Niños Triquis se divierten a lo grande en L.A.

Estos niños indígenas reciben felicitaciones por sus esfuerzos como deportistas. Aquí mas información.

Niños Triquis se divierten a lo grande en L.A.
Por AP 13 de agosto de 2014

LOS ÁNGELES (California) - El sueño de algunos de los niños de la etnia triqui que llegaron de visita a Los Ángeles, era terminar la primaria y emigrar a Estados Unidos. Sin embargo, los basquetbolistas indígenas conocidos por jugar descalzos y ganar un reciente torneo internacional, fueron recibidos como héroes por una comunidad oaxaqueña que los recibió con bombos y platillos, y los exaltó como modelo a seguir, orgullo indígena y mexicano.


Los triquis son un pueblo indígena situado al noroeste de Oaxaca, estado que se ubica en el sur de México.


Dirigentes de la Federación Oaxaqueña de Comunidades y Organizaciones Indígenas en California, que aglutina a 22 comunidades oaxaqueñas del sur de California, y una orquesta juvenil recibieron a los 17 menores en la sede de la organización comunitaria Casa Oaxaca, al oeste del centro de Los Angeles.


Los niños, la mayoría de la etnia triqui de Oaxaca, llegaron con tenis, ropa deportiva color rojo y negro, y gorra de béisbol. Participaron en una conferencia de prensa en la que se anunció su agenda para las próximas dos semanas: asistirán a un partido de los Lakers, visitarán Disneylandia y la Universidad de California en Los Angeles (UCLA), y jugarán partidos con otros menores, adultos y periodistas.


Su paso por esta ciudad será una experiencia singular para ellos, puesto que no conocen Disneylandia y tampoco saben quién es Kobe Bryant o Pau Gasol.


"Quiero conocer al número 10", dijo el centro Tobías de Jesús Bautista al ser preguntado a qué jugador de los Lakers quería conocer.


El niño triqui de 11 años, quien fue parte del equipo que ganó el reciente torneo en Sudamérica, dijo que no tenía televisor en casa.
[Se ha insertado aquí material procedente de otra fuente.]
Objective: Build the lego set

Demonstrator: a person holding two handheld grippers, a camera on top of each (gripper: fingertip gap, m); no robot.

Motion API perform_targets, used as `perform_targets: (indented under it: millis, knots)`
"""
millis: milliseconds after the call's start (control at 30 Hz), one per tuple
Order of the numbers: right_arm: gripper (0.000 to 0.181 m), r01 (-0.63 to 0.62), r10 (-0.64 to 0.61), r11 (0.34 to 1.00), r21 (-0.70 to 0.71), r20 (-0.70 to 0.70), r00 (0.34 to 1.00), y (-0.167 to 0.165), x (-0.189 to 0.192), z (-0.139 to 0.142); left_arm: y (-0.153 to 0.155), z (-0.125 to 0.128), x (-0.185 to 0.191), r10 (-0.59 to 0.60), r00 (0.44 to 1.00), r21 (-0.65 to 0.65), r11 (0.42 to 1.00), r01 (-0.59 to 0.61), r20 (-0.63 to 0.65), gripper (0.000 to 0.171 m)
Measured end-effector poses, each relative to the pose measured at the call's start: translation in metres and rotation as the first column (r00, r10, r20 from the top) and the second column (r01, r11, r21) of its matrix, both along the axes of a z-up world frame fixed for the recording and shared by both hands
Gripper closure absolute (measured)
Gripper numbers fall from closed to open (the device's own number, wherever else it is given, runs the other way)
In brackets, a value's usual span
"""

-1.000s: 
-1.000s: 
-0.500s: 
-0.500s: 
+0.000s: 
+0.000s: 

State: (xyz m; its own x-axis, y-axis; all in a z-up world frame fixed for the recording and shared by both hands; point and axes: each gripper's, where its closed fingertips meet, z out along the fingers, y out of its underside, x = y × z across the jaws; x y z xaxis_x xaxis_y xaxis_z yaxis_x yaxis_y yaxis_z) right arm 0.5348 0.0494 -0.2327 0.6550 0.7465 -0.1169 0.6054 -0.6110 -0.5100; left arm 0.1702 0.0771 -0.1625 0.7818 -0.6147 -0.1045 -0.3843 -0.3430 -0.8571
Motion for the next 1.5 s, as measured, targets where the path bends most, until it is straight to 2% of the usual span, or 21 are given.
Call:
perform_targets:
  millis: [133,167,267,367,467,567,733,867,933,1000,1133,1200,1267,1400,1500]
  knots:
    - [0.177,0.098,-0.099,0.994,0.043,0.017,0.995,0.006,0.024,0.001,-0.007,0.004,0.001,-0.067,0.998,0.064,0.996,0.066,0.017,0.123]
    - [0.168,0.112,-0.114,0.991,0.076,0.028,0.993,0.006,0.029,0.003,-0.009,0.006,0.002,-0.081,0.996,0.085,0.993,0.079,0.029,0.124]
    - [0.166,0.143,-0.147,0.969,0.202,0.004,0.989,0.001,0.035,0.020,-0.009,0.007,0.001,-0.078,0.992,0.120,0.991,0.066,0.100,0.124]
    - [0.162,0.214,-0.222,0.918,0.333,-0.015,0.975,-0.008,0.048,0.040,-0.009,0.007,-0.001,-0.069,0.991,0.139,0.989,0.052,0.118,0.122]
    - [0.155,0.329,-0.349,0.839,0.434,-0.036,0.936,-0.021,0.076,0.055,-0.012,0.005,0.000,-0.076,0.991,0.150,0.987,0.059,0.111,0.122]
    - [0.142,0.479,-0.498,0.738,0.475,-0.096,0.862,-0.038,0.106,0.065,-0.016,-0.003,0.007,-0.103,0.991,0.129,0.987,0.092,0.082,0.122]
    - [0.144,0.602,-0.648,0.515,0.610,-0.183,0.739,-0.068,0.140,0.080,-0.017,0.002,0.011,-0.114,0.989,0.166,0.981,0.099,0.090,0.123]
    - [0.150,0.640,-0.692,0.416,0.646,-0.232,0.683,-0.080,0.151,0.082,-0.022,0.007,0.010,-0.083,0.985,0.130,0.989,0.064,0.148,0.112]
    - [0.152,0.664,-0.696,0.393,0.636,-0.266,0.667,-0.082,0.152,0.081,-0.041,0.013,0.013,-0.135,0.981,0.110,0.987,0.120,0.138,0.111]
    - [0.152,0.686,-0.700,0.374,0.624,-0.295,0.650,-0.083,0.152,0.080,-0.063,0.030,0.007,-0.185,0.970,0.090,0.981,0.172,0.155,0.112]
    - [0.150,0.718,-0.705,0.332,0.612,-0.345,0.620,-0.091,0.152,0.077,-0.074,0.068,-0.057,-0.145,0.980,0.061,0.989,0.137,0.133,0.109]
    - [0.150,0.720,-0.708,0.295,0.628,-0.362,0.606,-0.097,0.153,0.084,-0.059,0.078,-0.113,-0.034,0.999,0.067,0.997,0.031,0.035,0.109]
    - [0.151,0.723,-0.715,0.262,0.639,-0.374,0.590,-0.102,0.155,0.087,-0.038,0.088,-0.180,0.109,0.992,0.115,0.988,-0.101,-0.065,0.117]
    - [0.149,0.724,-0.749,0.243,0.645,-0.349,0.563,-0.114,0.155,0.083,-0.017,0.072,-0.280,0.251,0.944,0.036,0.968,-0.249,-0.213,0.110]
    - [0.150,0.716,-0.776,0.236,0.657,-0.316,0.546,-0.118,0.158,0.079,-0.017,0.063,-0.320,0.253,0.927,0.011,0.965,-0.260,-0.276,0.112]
Los triquis ganaron los seis partidos que jugaron y triunfaron en el Cuarto Festival Internacional de Minibásquetbol, que se realizó en Argentina.


Los niños vienen de regiones pobres de México, donde "parece que están estancados en el siglo XVIII", dijo Sergio Zúñiga, entrenador en jefe de la Academia de Baloncesto Indígena de México, a la que pertenecen los niños.


"De repente ver a niños que sólo hacen una comida al día, compartir un plato de frijol entre tres, una tortilla no es raro. Era como tener un África en casa", dijo el entrenador.


Pero es precisamente por superar el estigma de jugar sin zapatos, la discriminación y racismo y necesidades básicas, como falta de electricidad y agua potable, que estos niños se han convertido en héroes para muchos mexicanos, mestizos e indígenas.


"Pese a que tienen todo en su contra, estos niños han demostrado su fuerza triunfadora en la cancha del baloncesto. Se han entregado de cuerpo y alma al deporte y han salido triunfadores", dijo Gerardo Vásquez, presidente de la federación oaxaqueña. "Le han demostrado al mundo que pese a las circunstancias en México... (son una) luz de esperanza para oaxaqueños y mexicanos".


Debido a la pobreza marginal en la que viven, el sueño de algunos niños triquis y otros indígenas pobres es terminar la primaria e irse a Estados Unidos. Eso, sin embargo, está cambiando ahora que juegan básquetbol y pertenecen a la academia de baloncesto, que les exige un buen rendimiento académico y ayudar a la familia con tareas caseras.


"Es cambiar una historia para que no repitan un pasado, un pasado que lejos de ayudar socialmente está rezagando a una sociedad no sólo en la región triqui sino en todas las comunidades indígenas", agregó Zúñiga.


Gracias a la asesoría y entrenamiento en la academia, los jugadores ahora se sienten orgullosos de ser indígenas, pese a que siguen siendo objeto de burla, discriminación y racismo. Hace unos nueve meses, por ejemplo, les llamaron "frijolitos", por su color de piel, cuando fueron a jugar a la capital mexicana, agregó el entrenador.


"Los niños los escuchan y sólo se ríen. Dicen, `pobres, no conocen la verdad'. Ellos saben que lejos de sentir vergüenza, es un orgullo ser indígena", añadió. "No es vergüenza ser indígena, vergüenza es no poder pronunciar bien tu dialecto".


Rescatar el orgullo indígena, de hecho, es lo que quieren destacar los triquis y la academia, explicó Zúñiga.


Y el esfuerzo está dando resultado.


"Ojalá podamos ver pronto no sólo a un Kobe Bryant sino a otro Benito Juárez. Si no como presidente, al menos como gobernador", dijo el oaxaqueño Osvaldo Reyes.